Boring, right? No, you’re not going to see many halfcourt lobs or posterizing dunks from Butler. What you’ll see is a team that is in every single game, one that keeps it close at the end and usually has the heart to pull out the win. This season, Butler has been behind in every game except one. You could look at the two two-point losses and say Butler is a couple possessions away from being undefeated and ranked in the top 10. Or you could look at the close wins – by three points over Princeton, in overtime against Vanderbilt, by a point over Ball State – and see how easy it would be for Butler to appear like a middling, .500 team heading into Big East play. In the Butler Way, the line between success and failure is as thin as the space that opens up between a defender and a ballhandler after a well-placed screen.

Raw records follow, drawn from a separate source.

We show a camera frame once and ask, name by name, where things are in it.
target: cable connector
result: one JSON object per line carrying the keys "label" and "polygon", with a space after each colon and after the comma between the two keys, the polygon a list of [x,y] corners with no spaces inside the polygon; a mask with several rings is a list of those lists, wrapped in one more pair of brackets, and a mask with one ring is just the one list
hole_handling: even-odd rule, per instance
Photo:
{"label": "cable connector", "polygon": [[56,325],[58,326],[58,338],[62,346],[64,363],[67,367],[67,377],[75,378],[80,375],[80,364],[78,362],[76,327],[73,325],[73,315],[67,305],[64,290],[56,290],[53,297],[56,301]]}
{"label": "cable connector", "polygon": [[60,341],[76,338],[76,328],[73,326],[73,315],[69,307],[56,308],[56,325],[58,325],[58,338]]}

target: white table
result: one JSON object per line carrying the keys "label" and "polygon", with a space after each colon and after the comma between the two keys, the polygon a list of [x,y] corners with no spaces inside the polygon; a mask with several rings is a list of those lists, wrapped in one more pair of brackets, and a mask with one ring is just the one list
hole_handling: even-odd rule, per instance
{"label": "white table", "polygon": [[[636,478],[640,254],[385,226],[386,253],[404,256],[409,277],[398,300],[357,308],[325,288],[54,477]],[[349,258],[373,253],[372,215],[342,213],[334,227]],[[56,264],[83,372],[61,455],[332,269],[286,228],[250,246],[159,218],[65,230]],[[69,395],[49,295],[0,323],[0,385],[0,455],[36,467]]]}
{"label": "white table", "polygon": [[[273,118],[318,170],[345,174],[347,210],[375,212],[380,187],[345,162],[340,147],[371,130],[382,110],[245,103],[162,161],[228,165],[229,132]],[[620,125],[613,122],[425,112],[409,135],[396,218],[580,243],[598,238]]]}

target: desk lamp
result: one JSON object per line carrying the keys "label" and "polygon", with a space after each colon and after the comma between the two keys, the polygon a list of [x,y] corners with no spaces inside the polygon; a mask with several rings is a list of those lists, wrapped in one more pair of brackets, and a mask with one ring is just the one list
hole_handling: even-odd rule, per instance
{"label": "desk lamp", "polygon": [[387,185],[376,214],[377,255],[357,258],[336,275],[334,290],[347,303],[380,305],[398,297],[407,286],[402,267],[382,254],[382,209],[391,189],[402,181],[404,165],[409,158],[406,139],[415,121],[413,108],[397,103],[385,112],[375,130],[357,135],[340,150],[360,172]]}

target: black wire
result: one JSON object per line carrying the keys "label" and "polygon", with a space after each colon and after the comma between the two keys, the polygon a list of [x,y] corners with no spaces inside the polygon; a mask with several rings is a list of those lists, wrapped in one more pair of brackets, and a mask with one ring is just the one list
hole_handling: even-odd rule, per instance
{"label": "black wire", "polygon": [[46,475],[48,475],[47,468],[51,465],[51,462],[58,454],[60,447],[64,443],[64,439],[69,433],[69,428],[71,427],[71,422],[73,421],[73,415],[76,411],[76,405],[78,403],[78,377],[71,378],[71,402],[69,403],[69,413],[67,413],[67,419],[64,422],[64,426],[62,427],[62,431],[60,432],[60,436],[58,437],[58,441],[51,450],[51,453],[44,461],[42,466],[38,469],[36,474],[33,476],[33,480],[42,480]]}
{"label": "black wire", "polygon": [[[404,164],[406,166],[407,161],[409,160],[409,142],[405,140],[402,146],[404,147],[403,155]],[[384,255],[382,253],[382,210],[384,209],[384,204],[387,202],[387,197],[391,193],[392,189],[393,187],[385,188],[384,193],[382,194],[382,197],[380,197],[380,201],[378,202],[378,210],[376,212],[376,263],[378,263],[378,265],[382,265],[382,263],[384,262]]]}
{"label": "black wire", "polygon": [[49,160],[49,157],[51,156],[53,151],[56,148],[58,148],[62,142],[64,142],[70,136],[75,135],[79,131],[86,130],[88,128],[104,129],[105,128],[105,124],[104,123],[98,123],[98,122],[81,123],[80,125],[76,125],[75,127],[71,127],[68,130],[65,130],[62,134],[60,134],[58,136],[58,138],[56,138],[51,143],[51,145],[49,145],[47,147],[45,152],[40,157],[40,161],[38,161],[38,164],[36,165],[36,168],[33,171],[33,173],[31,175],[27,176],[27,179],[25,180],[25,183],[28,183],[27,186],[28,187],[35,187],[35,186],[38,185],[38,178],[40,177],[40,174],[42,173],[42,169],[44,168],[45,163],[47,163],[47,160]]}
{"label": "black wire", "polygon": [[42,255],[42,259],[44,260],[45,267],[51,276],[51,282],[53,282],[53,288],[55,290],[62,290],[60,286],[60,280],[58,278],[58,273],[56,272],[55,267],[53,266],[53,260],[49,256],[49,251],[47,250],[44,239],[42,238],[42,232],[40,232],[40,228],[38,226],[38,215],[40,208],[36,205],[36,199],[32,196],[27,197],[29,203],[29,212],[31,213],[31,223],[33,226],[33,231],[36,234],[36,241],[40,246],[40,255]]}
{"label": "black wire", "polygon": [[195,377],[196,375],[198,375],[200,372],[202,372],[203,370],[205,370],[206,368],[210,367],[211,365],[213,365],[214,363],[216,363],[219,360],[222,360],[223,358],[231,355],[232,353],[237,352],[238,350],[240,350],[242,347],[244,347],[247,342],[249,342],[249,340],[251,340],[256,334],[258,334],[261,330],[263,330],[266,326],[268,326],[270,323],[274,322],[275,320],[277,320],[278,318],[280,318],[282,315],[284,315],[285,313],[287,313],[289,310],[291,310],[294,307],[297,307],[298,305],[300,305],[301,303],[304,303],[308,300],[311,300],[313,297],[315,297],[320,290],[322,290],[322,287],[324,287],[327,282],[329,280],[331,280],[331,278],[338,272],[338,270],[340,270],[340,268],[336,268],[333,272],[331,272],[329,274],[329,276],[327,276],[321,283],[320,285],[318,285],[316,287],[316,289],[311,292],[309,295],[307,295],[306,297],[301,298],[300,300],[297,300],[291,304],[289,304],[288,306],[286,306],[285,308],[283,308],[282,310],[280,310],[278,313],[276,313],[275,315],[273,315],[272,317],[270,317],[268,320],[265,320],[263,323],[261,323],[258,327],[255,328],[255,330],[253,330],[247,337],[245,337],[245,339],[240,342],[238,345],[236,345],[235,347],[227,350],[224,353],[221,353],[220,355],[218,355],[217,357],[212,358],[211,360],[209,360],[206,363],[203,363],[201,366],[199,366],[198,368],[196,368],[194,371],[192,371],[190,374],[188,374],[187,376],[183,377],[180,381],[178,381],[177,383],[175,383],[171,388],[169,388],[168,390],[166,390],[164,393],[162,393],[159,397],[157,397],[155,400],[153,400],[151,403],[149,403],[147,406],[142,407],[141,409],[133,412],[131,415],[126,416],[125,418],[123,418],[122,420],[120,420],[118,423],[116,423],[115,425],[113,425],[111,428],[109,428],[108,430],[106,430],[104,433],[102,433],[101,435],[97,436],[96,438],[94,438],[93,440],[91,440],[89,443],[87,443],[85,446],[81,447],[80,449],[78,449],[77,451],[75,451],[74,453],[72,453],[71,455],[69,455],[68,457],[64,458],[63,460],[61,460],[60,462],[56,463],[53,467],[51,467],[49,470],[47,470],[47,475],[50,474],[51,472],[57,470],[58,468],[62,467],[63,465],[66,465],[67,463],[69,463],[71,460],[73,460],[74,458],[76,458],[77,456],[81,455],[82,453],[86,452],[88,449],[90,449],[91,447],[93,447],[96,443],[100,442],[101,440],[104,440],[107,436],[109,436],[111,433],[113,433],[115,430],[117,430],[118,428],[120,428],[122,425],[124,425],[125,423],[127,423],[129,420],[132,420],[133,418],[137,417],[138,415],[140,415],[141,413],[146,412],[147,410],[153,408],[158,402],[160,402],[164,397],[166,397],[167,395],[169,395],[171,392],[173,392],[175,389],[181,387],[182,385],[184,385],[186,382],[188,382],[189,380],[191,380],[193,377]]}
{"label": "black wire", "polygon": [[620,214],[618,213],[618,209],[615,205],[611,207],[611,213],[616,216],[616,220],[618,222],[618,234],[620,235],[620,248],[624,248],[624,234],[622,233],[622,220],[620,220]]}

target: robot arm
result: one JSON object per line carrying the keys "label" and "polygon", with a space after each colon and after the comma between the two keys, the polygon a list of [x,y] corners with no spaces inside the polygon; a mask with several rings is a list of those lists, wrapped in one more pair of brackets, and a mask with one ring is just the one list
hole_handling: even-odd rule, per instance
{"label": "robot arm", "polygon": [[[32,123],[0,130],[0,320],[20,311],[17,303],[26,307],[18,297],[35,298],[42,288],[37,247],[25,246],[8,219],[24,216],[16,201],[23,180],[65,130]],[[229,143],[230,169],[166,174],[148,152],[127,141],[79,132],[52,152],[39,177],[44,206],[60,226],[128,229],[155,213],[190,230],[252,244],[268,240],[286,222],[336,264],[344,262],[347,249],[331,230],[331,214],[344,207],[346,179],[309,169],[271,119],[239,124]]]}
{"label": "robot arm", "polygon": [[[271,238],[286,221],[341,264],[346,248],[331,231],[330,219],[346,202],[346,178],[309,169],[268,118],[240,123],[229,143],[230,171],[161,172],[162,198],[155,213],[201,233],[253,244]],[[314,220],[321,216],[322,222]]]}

“It’s about the makeup of our players,” Miller said. “The guys in our locker room have a unique makeup in terms of who they are as people. They’re high-intangible guys. They’re guys who like to be in that big moment. They relish being in close games. They make the plays it takes to make your team win.”

This is what happens when you develop a winning culture in a basketball program. A vaunted head coach leaves and another steps right in. A star player goes down and the team keeps on chugging. A culture like the Butler Way survives the loss of any one individual, because – yes, a cliché – the team always was more important than the individual anyway. Kameron Woods is leading the Bulldogs in rebounding, but more important to Miller he’s accepted his defensive role in every game – whether it’s guarding the opposing team’s point guard or center, whether it’s defending the opponent’s star player or focusing on help defense. The player Miller identifies as the team’s glue isn’t leading scorer Kellen Dunham but Erik Fromm, the senior who is averaging only seven points but is the leader in the locker room. When Miller talks about Fromm’s plays that don’t show up on a stat sheet – holding a box-out when someone else corrals a rebound, covering for a teammate’s mistakes on defense – the definition of the “Butler Way” becomes a bit more clear.

And it’s clear that Miller, the guy who was selling pharmaceuticals two years ago, is fitting right back in at his alma mater.

“I’m sure at some point in time I’m going to look back and think about how many things happened in the eight months since I came back to Butler,” Miller told me. “To be honest with you, my mind has been at the daily task at hand and the big picture of where we hope to go. That’s just not how I think. It’s about what’s next, about how I help team to get a little bit better.”

Geez: So cliché. So fundamental. So very much the Butler Way. And exactly the reason I will never again doubt Butler’s ability to keep on chugging, no matter which pieces are parts of its puzzle.